In dit specifieke geval is sprake van een zeer kleine aanpassing, waarbij in gezamenlijke overeenstemming een (nog) mogelijke functie wordt verwijderd. Mede hierom is besloten om direct een ontwerpbestemmingsplan ter inzage te leggen. De inspraakprocedure wordt overgeslagen.

Na de ter inzage van het ontwerp beoordeelt de gemeente de eventuele zienswijzen. De gemeenteraad stelt vervolgens het bestemmingsplan (al dan niet gewijzigd) vast.

7.1 Overleg

Volgens artikel 3.1.1 Besluit ruimtelijke ordening moet het bestemmingsplan worden voorgelegd aan het waterschap en aan die diensten van provincie en rijk die betrokken zijn bij de zorg voor de ruimtelijke ordening of belast zijn met de behartiging van belangen die in het plan in het geding zijn.
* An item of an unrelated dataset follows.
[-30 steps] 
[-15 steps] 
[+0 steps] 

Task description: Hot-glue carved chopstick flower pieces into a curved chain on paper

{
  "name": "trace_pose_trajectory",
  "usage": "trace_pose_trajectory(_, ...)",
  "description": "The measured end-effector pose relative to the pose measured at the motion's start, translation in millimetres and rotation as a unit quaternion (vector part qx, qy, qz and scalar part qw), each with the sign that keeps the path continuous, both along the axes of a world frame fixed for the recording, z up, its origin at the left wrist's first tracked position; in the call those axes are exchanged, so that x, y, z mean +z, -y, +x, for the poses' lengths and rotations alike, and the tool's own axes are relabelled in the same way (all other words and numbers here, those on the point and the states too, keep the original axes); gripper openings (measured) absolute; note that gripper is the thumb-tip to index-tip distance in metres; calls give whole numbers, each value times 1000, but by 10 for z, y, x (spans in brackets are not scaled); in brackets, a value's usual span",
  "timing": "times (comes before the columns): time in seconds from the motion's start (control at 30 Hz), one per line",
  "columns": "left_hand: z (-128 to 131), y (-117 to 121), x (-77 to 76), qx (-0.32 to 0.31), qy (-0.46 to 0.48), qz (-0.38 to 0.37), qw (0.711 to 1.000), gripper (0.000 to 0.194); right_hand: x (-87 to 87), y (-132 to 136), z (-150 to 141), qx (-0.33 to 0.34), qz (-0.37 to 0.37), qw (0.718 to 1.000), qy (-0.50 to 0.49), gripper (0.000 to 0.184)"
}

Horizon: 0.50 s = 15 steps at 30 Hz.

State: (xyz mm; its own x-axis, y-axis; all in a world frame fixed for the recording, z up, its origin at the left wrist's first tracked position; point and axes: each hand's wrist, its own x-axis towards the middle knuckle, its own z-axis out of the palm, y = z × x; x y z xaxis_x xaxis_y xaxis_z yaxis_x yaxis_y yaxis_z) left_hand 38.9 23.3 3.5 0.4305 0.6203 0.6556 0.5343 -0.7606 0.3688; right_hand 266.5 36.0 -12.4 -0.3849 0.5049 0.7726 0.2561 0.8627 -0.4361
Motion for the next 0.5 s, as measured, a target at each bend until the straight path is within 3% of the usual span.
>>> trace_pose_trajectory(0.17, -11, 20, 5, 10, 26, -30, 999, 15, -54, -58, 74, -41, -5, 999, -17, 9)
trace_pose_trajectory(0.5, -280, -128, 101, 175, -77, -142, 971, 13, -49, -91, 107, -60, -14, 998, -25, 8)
Dit bestemmingsplan is niet voorgelegd aan betrokken partijen, omdat sprake is van een kleine actualisering. Ook spelen voor deze herziening, met een zeer beperkte oppervlakte, slechts lokale aspecten. Tenslotte wijzigen ook de wateraspecten niet (zie watertoetstabel).

7.2 Ontwerp

Het ontwerpbestemmingsplan "Borculo, Bedrijventerreinen 2011, herziening 2022-1 (Hesselinks Es 12)" ligt van 27 januari tot en met 9 maart 2022 voor iedereen ter inzage. Dit is bekend gemaakt via een kennisgeving in "BerkelBericht" en het Gemeenteblad van 26 januari 2022, en op de gemeentelijke website (www.gemeenteberkelland.nl).

Gedurende voornoemde termijn kan iedereen zienswijzen indienen.